# ASSIGNMENT
Please look for the string "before" below and report every line in which it occurs.

# MATERIAL PROVIDED
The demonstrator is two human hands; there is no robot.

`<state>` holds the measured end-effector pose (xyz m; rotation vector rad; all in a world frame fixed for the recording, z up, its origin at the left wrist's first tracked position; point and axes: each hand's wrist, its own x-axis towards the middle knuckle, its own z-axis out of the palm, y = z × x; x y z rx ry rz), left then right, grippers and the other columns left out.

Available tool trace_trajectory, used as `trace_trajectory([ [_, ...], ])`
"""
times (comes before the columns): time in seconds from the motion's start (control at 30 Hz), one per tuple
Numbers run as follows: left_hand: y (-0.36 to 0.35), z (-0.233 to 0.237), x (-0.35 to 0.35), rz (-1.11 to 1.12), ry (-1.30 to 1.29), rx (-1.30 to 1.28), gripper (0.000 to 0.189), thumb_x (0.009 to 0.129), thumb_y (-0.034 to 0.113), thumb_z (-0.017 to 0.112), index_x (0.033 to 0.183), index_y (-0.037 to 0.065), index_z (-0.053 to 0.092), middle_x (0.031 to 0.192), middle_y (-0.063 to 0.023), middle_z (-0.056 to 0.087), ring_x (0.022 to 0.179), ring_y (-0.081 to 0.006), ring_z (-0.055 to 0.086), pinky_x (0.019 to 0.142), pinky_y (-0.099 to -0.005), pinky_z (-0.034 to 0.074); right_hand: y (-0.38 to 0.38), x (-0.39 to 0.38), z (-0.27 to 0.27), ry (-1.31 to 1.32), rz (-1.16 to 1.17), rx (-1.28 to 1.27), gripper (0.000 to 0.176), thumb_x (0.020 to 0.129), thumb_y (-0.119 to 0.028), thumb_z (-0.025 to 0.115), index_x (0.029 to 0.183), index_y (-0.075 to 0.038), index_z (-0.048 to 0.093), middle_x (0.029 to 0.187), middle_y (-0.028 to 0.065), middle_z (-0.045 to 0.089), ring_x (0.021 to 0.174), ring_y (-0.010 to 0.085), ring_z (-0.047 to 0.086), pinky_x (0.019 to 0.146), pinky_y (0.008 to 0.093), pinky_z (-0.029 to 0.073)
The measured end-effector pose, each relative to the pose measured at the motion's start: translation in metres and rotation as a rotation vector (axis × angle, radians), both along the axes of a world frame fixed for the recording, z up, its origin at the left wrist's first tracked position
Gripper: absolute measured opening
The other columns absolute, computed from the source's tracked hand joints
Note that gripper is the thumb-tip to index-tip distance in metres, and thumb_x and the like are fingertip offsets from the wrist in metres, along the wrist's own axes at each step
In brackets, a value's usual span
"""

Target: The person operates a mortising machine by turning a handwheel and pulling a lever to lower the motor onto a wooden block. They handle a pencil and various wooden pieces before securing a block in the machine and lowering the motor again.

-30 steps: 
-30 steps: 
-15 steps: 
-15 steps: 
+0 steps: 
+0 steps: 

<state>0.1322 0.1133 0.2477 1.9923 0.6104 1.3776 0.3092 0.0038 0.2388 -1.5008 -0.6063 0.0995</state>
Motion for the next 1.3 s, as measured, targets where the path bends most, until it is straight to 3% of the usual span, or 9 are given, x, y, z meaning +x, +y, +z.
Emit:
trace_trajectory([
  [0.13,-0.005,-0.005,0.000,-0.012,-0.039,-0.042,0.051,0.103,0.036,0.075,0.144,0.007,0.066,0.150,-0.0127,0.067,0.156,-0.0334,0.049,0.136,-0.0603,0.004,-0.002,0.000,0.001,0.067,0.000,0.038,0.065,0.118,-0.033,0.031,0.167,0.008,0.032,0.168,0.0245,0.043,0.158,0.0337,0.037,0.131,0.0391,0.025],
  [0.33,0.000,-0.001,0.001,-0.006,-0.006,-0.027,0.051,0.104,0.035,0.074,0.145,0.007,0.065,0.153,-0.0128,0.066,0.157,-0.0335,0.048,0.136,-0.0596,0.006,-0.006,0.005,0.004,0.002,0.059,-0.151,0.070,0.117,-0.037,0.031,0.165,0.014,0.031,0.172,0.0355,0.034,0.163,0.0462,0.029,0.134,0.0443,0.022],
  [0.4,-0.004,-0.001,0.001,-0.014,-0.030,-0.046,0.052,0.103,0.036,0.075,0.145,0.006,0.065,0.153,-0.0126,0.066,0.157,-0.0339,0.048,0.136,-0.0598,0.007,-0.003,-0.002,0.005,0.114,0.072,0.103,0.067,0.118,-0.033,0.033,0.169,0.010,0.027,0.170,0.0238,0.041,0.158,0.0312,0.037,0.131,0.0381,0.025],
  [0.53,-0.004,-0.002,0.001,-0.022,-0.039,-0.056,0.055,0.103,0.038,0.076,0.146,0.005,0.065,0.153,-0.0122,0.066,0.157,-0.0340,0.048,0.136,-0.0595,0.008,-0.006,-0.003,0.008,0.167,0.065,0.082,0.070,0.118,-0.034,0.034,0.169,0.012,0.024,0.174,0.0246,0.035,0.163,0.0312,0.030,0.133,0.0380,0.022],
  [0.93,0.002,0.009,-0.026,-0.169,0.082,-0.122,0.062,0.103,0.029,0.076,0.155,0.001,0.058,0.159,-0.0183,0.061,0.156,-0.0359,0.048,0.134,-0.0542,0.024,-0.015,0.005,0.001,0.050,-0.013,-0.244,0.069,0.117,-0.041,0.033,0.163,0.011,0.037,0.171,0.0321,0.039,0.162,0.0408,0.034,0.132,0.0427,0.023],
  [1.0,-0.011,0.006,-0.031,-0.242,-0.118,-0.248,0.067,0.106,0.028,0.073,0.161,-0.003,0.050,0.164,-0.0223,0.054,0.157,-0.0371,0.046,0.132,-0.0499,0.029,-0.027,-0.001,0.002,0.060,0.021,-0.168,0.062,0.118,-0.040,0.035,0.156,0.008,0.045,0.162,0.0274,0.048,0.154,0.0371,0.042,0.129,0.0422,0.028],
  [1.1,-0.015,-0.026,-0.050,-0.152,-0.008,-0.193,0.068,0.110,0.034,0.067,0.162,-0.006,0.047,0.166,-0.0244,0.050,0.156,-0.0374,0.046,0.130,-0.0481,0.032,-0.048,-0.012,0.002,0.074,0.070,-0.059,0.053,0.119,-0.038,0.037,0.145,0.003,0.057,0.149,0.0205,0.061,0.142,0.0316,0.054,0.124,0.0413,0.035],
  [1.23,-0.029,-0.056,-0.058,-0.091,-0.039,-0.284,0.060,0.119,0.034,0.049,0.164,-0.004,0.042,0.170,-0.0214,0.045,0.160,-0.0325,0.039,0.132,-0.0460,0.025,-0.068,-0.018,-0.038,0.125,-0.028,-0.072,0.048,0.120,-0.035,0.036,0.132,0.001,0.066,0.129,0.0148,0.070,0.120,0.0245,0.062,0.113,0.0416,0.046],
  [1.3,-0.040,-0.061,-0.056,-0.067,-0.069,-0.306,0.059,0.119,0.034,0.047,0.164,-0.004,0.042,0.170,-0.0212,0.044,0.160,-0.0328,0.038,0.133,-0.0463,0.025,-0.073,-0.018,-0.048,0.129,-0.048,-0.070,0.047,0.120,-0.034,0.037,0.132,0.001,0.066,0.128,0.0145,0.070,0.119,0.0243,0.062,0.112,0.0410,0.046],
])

# ANSWER TO THE PROBLEM
times (comes before the columns): time in seconds from the motion's start (control at 30 Hz), one per tuple
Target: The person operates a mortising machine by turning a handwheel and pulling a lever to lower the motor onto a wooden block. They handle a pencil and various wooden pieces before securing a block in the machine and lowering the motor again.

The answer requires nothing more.